Listen carefully to God’s answer.
•    v5-6: Jeremiah, things are going to get worse for you, not easier.
•    v7-13: Your message will not change; I have forsaken the people I love.
•    v14-17: I will bring them back.  But even then, if they don’t call on Me the way they have called on Baal, then I will really pluck them up off the land.  (God did this in 70AD at the hand of the Romans.)

Persecution or difficulty is the norm in serving God.  “All who desire to live godly in Christ Jesus will suffer persecution” (2 Tim. 3:12).  Paul said these words to Timothy shortly before giving his life in the service of Christ.  He was trying to warn Timothy that hard times would come.  Paul was encouraging faithfulness.  Jesus did the same for His disciples (John 15:18-25).  The world hated Me, He said, and if you act like Me they will hate you as well!

What do we find in our day among evangelical Christians?  It appears to me that the only passage in Jeremiah anyone ever quotes is 29:11: “I know the thoughts that I think toward you, says the Lord, thoughts of peace and not of evil, to give you a future and a hope.”  These words, co-opted from a letter to the exiles in Babylon, were in fact not what those people wanted to hear.  God was telling them, don’t plan on coming back to the land; for now, make yourself at home in Babylon, the place you detest.  Yet we love to hear these words.  Of course we know God has promised us heaven.  But really, are these the words we want to say to our brethren who are being beheaded in mass numbers in the Middle East?  Are these the words we want our children to hold on to as we prepare them for life in an increasingly hostile world?

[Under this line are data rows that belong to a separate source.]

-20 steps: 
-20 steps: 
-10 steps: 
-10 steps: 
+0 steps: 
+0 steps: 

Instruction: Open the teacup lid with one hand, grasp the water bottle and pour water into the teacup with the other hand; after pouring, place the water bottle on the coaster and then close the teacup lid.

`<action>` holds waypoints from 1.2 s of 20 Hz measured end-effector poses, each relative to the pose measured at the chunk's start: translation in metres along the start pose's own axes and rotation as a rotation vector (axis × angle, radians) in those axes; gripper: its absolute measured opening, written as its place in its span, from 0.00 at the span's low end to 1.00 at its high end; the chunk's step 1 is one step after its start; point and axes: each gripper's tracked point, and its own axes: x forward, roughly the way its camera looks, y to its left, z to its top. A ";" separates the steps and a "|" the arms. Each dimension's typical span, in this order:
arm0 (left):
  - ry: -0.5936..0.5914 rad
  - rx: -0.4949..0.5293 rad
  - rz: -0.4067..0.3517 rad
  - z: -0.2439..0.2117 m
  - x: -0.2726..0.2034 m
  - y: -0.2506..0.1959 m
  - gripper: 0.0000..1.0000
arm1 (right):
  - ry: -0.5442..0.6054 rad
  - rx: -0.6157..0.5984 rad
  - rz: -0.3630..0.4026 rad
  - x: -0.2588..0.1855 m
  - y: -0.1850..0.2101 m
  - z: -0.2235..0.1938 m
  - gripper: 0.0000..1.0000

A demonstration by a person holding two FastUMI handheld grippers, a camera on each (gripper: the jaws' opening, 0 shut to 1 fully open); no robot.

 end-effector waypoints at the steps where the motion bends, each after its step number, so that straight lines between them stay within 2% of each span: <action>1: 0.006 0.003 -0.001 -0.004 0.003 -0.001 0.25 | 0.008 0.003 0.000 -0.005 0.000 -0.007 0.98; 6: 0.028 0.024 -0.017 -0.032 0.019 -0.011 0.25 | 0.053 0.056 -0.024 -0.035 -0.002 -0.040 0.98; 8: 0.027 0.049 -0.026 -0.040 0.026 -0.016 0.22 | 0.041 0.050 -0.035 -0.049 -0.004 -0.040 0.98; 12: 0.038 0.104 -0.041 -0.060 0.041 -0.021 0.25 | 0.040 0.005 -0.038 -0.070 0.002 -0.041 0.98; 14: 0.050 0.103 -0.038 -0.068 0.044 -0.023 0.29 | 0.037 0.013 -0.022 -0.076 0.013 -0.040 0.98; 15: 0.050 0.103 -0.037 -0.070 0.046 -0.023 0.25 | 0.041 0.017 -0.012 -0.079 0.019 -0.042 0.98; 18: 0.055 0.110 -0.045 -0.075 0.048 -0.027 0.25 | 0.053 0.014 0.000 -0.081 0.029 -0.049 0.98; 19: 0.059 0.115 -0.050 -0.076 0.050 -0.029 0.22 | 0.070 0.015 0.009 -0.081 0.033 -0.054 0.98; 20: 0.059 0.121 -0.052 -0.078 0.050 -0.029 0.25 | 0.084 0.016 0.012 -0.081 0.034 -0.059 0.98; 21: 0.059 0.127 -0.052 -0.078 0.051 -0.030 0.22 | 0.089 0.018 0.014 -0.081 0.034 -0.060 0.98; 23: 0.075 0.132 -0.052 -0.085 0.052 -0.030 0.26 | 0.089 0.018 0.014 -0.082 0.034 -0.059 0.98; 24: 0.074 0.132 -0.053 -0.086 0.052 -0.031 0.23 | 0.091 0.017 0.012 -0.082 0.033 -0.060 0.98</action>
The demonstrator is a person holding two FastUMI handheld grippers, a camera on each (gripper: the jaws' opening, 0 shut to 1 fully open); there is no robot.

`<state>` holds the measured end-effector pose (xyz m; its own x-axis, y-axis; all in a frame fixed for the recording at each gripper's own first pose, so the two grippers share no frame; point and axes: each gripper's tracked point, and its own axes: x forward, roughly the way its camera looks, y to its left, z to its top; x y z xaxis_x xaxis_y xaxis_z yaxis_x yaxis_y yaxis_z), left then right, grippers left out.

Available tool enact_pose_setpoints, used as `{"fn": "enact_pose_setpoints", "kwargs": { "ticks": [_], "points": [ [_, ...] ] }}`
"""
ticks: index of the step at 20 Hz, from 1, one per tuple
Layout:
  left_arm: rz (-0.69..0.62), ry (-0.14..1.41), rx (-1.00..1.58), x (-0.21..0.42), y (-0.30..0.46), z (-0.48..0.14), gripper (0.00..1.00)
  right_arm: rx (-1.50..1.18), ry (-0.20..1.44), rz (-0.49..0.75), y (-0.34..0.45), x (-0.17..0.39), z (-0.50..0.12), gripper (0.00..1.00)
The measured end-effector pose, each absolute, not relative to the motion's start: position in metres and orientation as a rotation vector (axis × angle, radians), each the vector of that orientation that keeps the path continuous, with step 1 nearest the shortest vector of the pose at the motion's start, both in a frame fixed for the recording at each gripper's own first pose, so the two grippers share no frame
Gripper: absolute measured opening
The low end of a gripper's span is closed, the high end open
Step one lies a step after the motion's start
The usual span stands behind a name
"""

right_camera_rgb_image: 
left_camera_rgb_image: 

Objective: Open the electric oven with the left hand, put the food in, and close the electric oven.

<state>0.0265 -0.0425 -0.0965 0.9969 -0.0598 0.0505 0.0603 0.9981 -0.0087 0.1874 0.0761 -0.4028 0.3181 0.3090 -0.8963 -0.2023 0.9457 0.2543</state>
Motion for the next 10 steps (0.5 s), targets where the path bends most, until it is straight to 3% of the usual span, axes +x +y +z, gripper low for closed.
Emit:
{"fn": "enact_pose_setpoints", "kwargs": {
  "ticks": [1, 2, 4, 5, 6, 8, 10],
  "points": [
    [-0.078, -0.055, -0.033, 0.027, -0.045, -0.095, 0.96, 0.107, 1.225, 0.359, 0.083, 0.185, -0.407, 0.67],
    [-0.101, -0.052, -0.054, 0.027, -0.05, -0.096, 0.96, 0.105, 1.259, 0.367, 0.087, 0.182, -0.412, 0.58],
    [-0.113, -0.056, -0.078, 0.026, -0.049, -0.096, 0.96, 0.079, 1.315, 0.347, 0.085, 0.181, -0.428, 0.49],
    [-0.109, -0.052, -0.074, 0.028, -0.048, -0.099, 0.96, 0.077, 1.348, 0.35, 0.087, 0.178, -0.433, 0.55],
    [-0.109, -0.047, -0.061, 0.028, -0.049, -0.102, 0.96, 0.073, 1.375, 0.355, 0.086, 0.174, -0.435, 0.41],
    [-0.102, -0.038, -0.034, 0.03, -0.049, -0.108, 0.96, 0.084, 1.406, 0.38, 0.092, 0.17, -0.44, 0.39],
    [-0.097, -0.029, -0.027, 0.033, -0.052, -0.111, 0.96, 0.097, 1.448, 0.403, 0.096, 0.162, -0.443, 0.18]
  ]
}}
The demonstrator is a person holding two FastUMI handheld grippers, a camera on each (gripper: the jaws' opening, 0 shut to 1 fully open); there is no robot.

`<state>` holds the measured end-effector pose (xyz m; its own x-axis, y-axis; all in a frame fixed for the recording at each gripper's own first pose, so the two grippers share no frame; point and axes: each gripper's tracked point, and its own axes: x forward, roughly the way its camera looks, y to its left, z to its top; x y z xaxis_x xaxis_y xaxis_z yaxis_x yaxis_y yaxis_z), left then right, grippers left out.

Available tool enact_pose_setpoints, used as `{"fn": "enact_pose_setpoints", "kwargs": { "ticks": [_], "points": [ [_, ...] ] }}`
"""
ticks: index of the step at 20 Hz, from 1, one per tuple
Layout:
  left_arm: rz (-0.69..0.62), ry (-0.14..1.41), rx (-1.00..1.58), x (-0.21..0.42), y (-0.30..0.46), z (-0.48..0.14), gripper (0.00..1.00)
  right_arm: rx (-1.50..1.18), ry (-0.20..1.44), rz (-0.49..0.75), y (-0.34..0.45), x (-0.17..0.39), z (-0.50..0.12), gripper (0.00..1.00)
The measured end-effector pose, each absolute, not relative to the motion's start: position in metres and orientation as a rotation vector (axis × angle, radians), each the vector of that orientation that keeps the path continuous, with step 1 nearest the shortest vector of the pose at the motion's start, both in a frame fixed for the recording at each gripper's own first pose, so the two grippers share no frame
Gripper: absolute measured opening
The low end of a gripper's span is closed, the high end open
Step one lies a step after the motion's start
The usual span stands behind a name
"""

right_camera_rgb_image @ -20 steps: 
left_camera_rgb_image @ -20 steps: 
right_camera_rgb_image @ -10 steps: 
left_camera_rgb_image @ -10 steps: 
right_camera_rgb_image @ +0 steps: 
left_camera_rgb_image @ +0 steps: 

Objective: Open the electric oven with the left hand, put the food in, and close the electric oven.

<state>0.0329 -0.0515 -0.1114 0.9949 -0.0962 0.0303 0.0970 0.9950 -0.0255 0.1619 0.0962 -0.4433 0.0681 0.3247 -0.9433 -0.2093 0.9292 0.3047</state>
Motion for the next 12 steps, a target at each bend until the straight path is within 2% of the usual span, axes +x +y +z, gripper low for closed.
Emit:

May I suggest that far more helpful would be the words God spoke to Jeremiah in this chapter?  “If you have run with the footmen, and they have wearied you, then how can you contend with horses?  And if in the land of peace, in which you trusted, they wearied you, then how will you do in the floodplain of the Jordan?”  Let us speak the truth to ourselves and those around us to prepare for what is normal for godly people, as God did to Jeremiah and as Paul did to Timothy and as Jesus did for His Apostles.  Then let us faithfully seek to be godly people, people that look more and more like Christ.